**Work to complete:** Your job is to reproduce all of the data exactly.

**The data:**
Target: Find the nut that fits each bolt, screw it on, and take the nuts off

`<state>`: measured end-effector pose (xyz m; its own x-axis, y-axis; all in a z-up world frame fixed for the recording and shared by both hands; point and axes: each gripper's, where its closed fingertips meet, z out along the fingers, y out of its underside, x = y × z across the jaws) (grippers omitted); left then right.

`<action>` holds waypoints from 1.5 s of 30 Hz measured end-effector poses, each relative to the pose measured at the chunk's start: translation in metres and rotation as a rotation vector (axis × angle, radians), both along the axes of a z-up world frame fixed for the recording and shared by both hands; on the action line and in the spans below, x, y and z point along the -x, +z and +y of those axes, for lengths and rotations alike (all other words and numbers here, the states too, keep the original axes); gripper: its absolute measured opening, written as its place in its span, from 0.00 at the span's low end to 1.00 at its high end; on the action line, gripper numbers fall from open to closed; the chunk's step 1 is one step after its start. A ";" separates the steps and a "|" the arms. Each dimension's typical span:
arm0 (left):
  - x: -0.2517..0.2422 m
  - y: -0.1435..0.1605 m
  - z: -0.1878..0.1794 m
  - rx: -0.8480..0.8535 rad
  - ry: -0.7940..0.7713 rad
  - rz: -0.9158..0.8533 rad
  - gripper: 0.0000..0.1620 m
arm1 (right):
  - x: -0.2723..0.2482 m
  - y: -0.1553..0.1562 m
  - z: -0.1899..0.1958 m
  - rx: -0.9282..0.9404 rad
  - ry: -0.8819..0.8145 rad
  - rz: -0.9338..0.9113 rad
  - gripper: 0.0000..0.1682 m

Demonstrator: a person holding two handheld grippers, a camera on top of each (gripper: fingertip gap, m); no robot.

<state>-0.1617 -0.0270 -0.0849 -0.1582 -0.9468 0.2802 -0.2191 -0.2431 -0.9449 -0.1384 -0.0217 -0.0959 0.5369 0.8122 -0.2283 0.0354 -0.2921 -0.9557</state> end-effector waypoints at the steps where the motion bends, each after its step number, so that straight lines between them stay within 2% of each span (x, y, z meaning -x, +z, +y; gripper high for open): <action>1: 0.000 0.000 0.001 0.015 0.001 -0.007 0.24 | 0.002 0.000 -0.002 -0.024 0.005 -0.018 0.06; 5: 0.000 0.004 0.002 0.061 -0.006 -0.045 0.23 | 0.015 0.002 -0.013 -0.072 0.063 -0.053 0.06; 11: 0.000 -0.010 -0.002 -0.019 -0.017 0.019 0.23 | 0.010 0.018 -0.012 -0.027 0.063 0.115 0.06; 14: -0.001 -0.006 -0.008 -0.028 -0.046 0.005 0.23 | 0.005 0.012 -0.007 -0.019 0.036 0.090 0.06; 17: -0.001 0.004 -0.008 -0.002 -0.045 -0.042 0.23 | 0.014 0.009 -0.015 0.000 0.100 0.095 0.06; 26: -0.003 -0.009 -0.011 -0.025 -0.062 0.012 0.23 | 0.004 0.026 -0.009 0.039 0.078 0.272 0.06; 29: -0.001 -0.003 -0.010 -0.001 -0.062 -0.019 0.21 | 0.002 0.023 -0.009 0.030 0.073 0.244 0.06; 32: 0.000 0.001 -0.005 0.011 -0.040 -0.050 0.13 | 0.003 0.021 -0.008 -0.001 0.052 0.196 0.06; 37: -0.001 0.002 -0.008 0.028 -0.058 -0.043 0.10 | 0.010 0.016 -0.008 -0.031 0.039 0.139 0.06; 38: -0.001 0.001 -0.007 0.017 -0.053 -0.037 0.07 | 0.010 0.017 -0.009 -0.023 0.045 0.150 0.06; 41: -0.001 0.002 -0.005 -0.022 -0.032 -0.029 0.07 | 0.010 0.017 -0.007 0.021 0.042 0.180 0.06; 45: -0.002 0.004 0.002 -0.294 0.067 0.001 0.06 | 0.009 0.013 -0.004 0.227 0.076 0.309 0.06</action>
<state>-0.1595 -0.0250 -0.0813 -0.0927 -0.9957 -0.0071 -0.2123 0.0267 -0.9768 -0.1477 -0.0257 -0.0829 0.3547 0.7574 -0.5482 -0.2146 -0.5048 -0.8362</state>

**Result of the exercise:**
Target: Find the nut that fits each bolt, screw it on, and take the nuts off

`<state>`: measured end-effector pose (xyz m; its own x-axis, y-axis; all in a z-up world frame fixed for the recording and shared by both hands; point and axes: each gripper's, where its closed fingertips meet, z out along the fingers, y out of its underside, x = y × z across the jaws) (grippers omitted); left then right.

`<action>` holds waypoints from 1.5 s of 30 Hz measured end-effector poses, each relative to the pose measured at the chunk's start: translation in metres and rotation as a rotation vector (axis × angle, radians), both along the axes of a z-up world frame fixed for the recording and shared by both hands; on the action line and in the spans below, x, y and z point along the -x, +z and +y of those axes, for lengths and rotations alike (all other words and numbers here, the states too, keep the original axes); gripper: its absolute measured opening, written as its place in its span, from 0.00 at the span's low end to 1.00 at its high end; on the action line, gripper numbers fall from open to closed; the chunk's step 1 is one step after its start. A ";" separates the steps and a "|" the arms. Each dimension's typical span:
arm0 (left):
  - x: -0.2517..0.2422 m
  - y: -0.1435..0.1605 m
  - z: -0.1878..0.1794 m
  - rx: -0.8480..0.8535 rad
  - ry: -0.7940..0.7713 rad
  - rz: -0.9158..0.8533 rad
  - gripper: 0.0000..0.1620 m
arm1 (right):
  - x: -0.2723..0.2482 m
  - y: -0.1553..0.1562 m
  - z: -0.1899..0.1958 m
  - rx: -0.9282..0.9404 rad
  - ry: -0.8819..0.8145 rad
  - rz: -0.9338..0.9113 rad
  - gripper: 0.0000..0.1682 m

Demonstrator: a person holding two handheld grippers, a camera on top of each (gripper: fingertip gap, m); no robot.

<state>-0.1617 -0.0270 -0.0849 -0.1582 -0.9468 0.2802 -0.2191 -0.2431 -0.9449 -0.1384 -0.0217 -0.0959 0.5369 0.8122 -0.2283 0.0354 -0.2921 -0.9557</state> end-effector waypoints at the steps where the motion bends, each after its step number, so that straight lines between them stay within 2% of each span (x, y, z meaning -x, +z, +y; gripper high for open): <action>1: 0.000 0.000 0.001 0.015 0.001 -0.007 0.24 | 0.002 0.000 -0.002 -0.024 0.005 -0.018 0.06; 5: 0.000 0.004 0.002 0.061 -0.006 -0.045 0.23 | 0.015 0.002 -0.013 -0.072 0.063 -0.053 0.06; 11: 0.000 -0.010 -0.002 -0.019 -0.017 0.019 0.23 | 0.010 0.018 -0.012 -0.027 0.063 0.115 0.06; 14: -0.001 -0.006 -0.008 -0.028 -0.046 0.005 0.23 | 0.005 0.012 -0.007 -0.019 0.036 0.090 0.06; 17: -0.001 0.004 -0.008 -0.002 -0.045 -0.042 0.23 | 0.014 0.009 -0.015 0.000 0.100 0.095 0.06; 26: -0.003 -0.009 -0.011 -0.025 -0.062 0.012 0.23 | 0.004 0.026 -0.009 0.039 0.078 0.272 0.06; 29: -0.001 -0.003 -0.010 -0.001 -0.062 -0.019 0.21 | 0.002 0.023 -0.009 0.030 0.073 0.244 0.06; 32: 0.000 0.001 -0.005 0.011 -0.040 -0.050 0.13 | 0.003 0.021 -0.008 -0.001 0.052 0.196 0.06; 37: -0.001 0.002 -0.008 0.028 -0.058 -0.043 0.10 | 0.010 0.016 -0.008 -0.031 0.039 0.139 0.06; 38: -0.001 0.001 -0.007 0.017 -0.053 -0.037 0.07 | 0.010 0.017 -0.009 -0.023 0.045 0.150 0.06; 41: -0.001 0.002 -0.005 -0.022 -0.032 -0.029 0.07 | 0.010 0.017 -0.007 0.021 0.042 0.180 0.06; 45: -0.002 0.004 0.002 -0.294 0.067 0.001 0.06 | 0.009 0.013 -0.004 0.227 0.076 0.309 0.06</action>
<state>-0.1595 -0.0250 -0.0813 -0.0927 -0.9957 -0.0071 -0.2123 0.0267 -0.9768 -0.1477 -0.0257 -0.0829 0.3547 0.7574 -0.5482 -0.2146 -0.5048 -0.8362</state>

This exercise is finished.